My career journey by Queensland’s first Chief Entrepreneur

26 Oct 2016
Mark Sowerby talks about his career journey

Mark Sowerby started his career in agriculture before moving into asset management to launch Blue Sky Alternative Investments. Here the UQ Business School alumnus talks about the ‘sliding door moment’ that helped him make the transition, the challenges of setting up and growing the business, his recent decision to step down from the firm and his new life as the state’s Chief Entrepreneur.

Q. You graduated from UQ with a degree in Agricultural Science in 1993. What attracted you to the subject and how did you end up working in finance?

A. I went to a boarding school on a farm near Tamworth, which encouraged students to return to the land or study Agricultural Science. I realised early on I didn't really want to be an agronomist but I finished the degree before backpacking around the world for a year.
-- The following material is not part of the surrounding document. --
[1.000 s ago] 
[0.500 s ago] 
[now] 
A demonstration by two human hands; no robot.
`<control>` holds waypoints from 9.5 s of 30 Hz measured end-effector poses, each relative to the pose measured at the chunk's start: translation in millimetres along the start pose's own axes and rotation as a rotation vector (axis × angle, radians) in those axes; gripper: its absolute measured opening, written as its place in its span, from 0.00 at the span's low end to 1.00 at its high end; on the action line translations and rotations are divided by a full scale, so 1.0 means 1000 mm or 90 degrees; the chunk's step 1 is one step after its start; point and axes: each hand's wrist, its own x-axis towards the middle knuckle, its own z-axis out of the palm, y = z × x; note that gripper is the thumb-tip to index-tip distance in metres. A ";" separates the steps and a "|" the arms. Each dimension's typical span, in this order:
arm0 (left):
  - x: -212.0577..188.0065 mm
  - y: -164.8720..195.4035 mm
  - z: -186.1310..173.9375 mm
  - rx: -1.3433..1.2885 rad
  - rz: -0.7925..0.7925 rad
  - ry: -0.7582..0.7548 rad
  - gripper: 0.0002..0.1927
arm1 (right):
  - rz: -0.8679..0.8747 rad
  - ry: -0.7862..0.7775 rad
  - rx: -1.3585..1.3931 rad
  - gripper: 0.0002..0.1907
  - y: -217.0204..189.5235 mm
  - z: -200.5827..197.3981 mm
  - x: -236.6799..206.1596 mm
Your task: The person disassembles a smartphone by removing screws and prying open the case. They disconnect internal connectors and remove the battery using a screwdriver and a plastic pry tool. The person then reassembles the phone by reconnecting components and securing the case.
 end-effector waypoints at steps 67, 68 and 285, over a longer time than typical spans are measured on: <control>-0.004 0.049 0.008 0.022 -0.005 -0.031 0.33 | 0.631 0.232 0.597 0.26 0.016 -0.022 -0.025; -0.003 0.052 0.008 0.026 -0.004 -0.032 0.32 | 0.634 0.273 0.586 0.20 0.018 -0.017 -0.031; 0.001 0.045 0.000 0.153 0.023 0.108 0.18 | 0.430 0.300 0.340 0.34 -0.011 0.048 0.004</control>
In life you get these sliding door moments, and many of them slip by without notice. While working on the Darling Downs as a glorified bug checker, I started a Graduate Diploma in Applied Finance and Investment. My cunning plan was to leverage my agriculture background into commodity trading, so I sent my CV (by post – this is 1994!) to about 100 people around the world.

More through good luck than anything, I scored a job as a trainee cotton trader in Alabama, USA. My sliding door had opened, and I jumped through it. Global trading across cultures, time zones, geographies and markets – what an opportunity!

Eight years later, I had worked in over 40 countries, spent three years in the US and rebuilt the company's Australian operations. More importantly, I learned a lot about people – what they are really like, what pressure does to them, how greed and fear can change behaviour, and how to build successful teams.

What made you return to UQ to study for an MBA and what impact did it have?

I couldn’t just run and learn on instinct – I needed something with more substance to guide me along the way. I started studying the part-time MBA and applying what I learned to the business.

Some of it worked for me, and some of it didn't, but over four years juggling the demands of a young family, international work and travel, and the MBA, I slowly built up a toolkit of ideas that formed the foundation of rules I used to eventually build Blue Sky to a $500 million company.

What made you decide to start Blue Sky?

As is often the case with MBA's, as soon as it was done I decided to change direction and took a job turning around a farmer cooperative in South Australia. I had enjoyed turning around the Australian operations of my cotton company and thought I might like this.

The business was 50% owned by farmers and 50% by a listed Ag corporate, and they weren't heading in the same direction. I learned a lot about alignment of interests, and this has served me well in how I think about team structures and private equity deals. We ground out a successful turnaround but that was testament to the team, not the industry.

At 35 I decided to make the leap. I had no private equity background at all, but loved building businesses so figured I could build my own whilst also helping others do the same. Hardly a detailed business plan, but I literally bet the house and everything in it. My recollection is [my wife] Heidi was quite cool with it all, but maybe I just wasn't paying attention.

What challenges did you face in starting and growing the business?

As a Brisbane-based start-up in private equity, we were always going to find it hard. The financial centres of Sydney and Melbourne dominate the sector, and they all had much better private equity pedigrees than we did. And of course I started the business just 18 months before the financial crisis!

But as with all good start-ups, we found a way through and survived through to a small scale listing on the ASX in January 2012 with a market capitalisation of just $33 million and $200 million in Assets Under Management (AUM).

The ensuing four and a half years were a roller coaster of crazy deadlines, market volatility and amazing growth. We attracted better people, established an incredible culture, and the headwinds turned into tailwinds.

Ten years since inception, we had a business with 85 in the team, more than $2.1 billion under management, offices in Brisbane, Sydney, Melbourne, Adelaide and New York, and an investment track record of 16.7% per annum compounding net of fees.

Through that period we were the fourth best performing stock on the ASX with a total shareholder return of more than 800%. And then in August 2016, I retired.

Your decision to retire in August 2016 will have surprised many people. Why did you decide to leave and what are your plans now?

It's easy to get caught up in all the fluff around a successful business. I had spent the best part of two years training to swim the English Channel which I completed in August 2015. This experience was life changing, reminding me of the things that really matter.

I thought deeply about why I had started Blue Sky, what was really important to me, and what I wanted in my life story going forward. The business was flying, and the team were ready and willing to take it to the next level.

After years of sacrifice, Heidi and I had earned the right to spend more time with our two boys - at 14 and 12 they are at an age where it's important for dads to be around.

As Queensland's first Chief Entrepreneur I’ll be doing a few days each week for a year helping to kick along our start-up sector. I joined the Board of Racing Queensland to try and help the industry through a rough patch, and I'm on the Board of the Starlight Children's Foundation.

These all seem to mess up into one big concoction of ‘life’ which has to fit around supporting Heidi and the boys. I had my run, now it's time for them to have theirs.